What you should do:
Only the pictures should be dropped; every line of the data must come back exactly as written.
::::
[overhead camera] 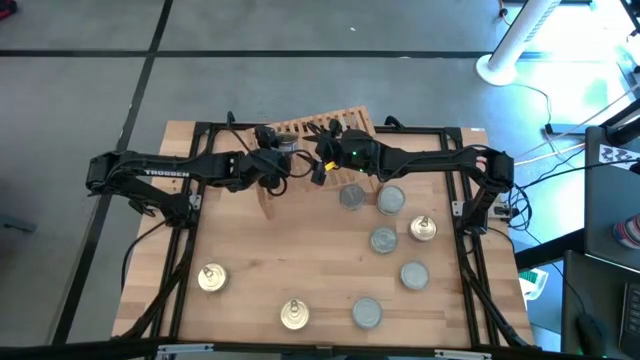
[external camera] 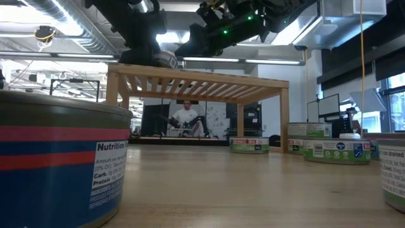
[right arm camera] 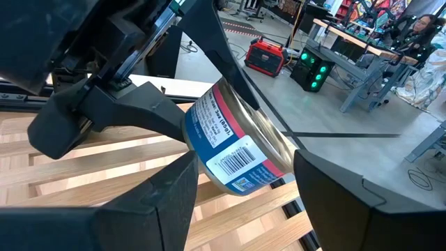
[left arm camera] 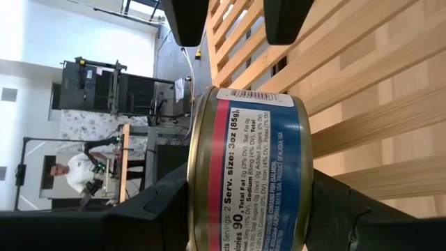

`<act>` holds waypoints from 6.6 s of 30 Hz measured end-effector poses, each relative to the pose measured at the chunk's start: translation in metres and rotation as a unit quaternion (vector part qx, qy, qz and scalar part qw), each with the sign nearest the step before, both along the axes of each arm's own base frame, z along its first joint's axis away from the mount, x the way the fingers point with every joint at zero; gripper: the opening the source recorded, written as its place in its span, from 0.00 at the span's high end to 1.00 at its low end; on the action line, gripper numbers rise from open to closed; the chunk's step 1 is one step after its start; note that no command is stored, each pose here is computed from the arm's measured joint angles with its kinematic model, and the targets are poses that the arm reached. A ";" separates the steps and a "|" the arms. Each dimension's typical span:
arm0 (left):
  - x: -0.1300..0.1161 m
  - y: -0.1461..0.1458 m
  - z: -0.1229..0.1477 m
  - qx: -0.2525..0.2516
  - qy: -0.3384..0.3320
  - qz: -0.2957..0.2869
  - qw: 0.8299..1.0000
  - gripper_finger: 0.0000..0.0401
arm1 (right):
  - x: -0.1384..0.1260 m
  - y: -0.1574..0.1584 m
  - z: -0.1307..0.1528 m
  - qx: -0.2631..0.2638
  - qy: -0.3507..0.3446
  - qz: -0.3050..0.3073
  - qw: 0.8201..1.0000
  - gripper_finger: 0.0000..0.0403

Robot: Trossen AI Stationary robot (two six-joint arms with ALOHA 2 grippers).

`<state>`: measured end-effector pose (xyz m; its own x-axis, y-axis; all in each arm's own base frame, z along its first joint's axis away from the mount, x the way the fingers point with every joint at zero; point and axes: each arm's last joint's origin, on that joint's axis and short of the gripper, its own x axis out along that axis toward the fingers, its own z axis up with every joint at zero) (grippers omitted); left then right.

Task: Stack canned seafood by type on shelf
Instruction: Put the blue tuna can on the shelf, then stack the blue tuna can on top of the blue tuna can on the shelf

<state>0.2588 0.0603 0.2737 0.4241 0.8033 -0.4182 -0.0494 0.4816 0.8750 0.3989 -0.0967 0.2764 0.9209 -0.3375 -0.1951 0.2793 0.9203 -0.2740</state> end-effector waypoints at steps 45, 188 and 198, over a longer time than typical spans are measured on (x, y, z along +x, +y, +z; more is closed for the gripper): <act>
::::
Finished task:
[overhead camera] 
[external camera] 
[right arm camera] 
[left arm camera] 

`<act>` holds waypoints from 6.6 s of 30 Hz measured end-effector poses, each relative to the pose measured at the chunk's start: translation in metres and rotation as a unit quaternion (vector part qx, qy, qz and scalar part qw), each with the sign nearest the step before, both along the axes of each arm's own base frame, z along its first joint's axis away from the mount, x the way the fingers point with every joint at zero; gripper: the opening the source recorded, written as its place in its span, from 0.00 at the span's high end to 1.00 at its low end; on the action line, gripper numbers rise from open to closed; the chunk's step 1 is one step after its start; note that no command is stored, each pose here is computed from the arm's measured joint angles with its kinematic model, and the targets are poses that the arm reached. A ";" separates the steps and a "|" the arms. Each dimension's typical span:
arm0 (left):
  - x: -0.1300..0.1161 m
  - y: -0.1461..0.1458 m
  - z: -0.1229..0.1477 m
  - qx: -0.2525..0.2516
  - qy: -0.3384..0.3320
  - qz: -0.2957..0.2869
  - qw: 0.8299..1.0000
  - gripper_finger: 0.0000..0.0401
arm1 (right):
  - x: -0.1384..0.1260 m
  - y: -0.1574..0.1584 m
  - z: -0.1307..0.1528 m
  - qx: -0.2631..0.2638
  - qy: -0.3507..0.3446
  - qz: -0.3050..0.3073
  - qw: 0.8201..1.0000
  - gripper_finger: 0.0000..0.0403

Robot: Trossen AI Stationary robot (two six-joint arms with ALOHA 2 grippers).

`<state>`: measured end-effector pose (xyz m; its own x-axis, y-axis; all in each arm's own base frame, z along its first joint's axis away from the mount, x the way the fingers point with every joint at zero; point and axes: each arm's last joint's origin, on that joint's axis and short of the gripper, its own x axis out along that axis toward the fingers, its own z axis up with every joint at zero) (grippers omitted); left then right.

Task: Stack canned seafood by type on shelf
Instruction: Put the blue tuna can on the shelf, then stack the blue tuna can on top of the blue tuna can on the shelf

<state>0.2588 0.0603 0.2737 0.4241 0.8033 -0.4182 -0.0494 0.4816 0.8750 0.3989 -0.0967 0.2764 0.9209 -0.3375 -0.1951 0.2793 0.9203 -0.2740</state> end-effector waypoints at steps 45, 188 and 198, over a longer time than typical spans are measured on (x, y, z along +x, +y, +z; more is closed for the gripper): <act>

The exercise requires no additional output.